The adhesive composition in the present invention may also contain an energy ray polymerizable compound (H). The energy ray polymerizable compound (H) is polymerized by irradiation with an energy ray, and the adhesion of the adhesive layer can be lowered. Therefore, in the extraction step of the semiconductor wafer, the interlayer peeling between the substrate and the adhesive layer is facilitated.

The energy ray polymerizable compound (H) is a compound which is polymerized and hardened by irradiation with an energy ray such as an ultraviolet ray or an electron beam. The energy ray polymerizable compound (H) is, for example, a compound having one or more energy ray polymerizable double bonds in the molecule, for example, an acrylate compound.

Acrylate-based compounds such as trimethoxypropane triacrylate, pentaerythritol triacrylate, pentaerythritol tetraacrylate, dipentaerythritol monohydroxypentaacrylate, dipentaerythritol hexaacrylate, 1,4-butanediol diacrylate, 1, 6-hexanediol diacrylate, dicyclopentadiene dimethoxy diacrylate, polyethylene glycol diacrylate, oligoester acrylate, urethane acrylate oligomer, epoxy modification Acrylate, polyether acrylate, itaconic acid oligomer, and the like.

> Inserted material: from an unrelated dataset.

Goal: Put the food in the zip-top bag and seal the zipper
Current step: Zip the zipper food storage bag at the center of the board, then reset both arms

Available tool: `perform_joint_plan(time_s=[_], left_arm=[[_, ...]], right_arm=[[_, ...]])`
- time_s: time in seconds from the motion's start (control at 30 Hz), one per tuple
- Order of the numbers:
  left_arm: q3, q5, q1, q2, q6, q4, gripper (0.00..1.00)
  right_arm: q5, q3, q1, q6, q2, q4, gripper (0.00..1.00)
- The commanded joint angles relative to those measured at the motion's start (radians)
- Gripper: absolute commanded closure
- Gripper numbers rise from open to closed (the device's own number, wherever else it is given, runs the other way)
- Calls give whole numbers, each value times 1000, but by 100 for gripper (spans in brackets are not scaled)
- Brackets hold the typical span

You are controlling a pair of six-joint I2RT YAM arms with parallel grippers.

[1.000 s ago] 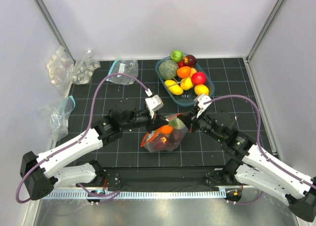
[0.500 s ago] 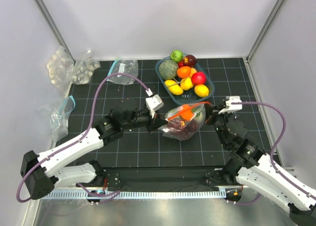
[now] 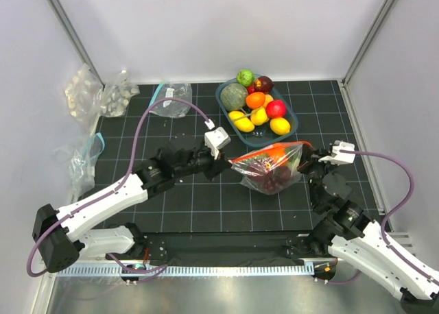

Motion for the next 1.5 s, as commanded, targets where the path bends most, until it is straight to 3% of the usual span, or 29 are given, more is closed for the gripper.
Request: perform_joint_plan(time_s=[0.0,0.13,0.23,0.27,0.37,0.43,0.53,0.87,0.93,0.97,1.1,1.23,1.27,1.43,1.47], left_arm=[[32,-139,5,-29,-2,-82,100],[25,-184,5,-43,-13,-82,100],[22,-219,5,-54,-25,-80,100],[22,-256,5,-54,-34,-82,100],[15,-311,5,-58,-53,-82,93],[14,-331,5,-58,-57,-82,89],[14,-332,5,-58,-59,-82,87],[0,-394,5,-54,-56,-70,82],[-3,-431,7,-43,-70,-57,71],[-3,-451,5,-41,-77,-54,58],[-38,-537,7,-86,-131,-5,35],[-124,-643,7,-213,-174,64,13],[-141,-699,7,-265,-183,77,1],[-242,-958,10,-376,-327,137,0],[-245,-988,10,-392,-343,128,0]], right_arm=[[119,-10,-16,3,-32,119,99],[28,-12,-16,-13,-7,153,97],[-50,0,-16,-20,34,158,71],[-65,3,-16,-23,43,158,54],[-111,14,-16,-29,77,156,38],[-136,20,-16,-29,97,153,22],[-179,29,-16,-29,115,152,13],[-164,49,-16,-3,163,130,2],[-167,60,-16,-2,174,118,2],[-170,62,-16,-2,175,117,2],[-182,65,-16,1,180,115,0],[-119,80,-16,50,183,103,0],[-105,83,-16,82,183,101,0],[14,91,-16,194,182,97,0],[102,91,-16,226,185,87,0]])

The molecular weight of the energy ray polymerizable compound (H) (the weight average molecular weight in the case of an oligomer or a polymer) is usually from about 100 to 30,000, preferably from about 300 to 10,000. In the adhesive composition of the present invention, the content of the energy ray polymerizable compound (H) is usually 0 to 40 parts by mass, preferably 1 to 30 parts by mass in the mass portion of the adhesive composition constituting the adhesive layer. The department is better than the 3~20 quality department. When the content of the energy ray polymerizable compound (H) exceeds the above range, the adhesion of the adhesive layer to an organic substrate or a lead frame or the like is lowered.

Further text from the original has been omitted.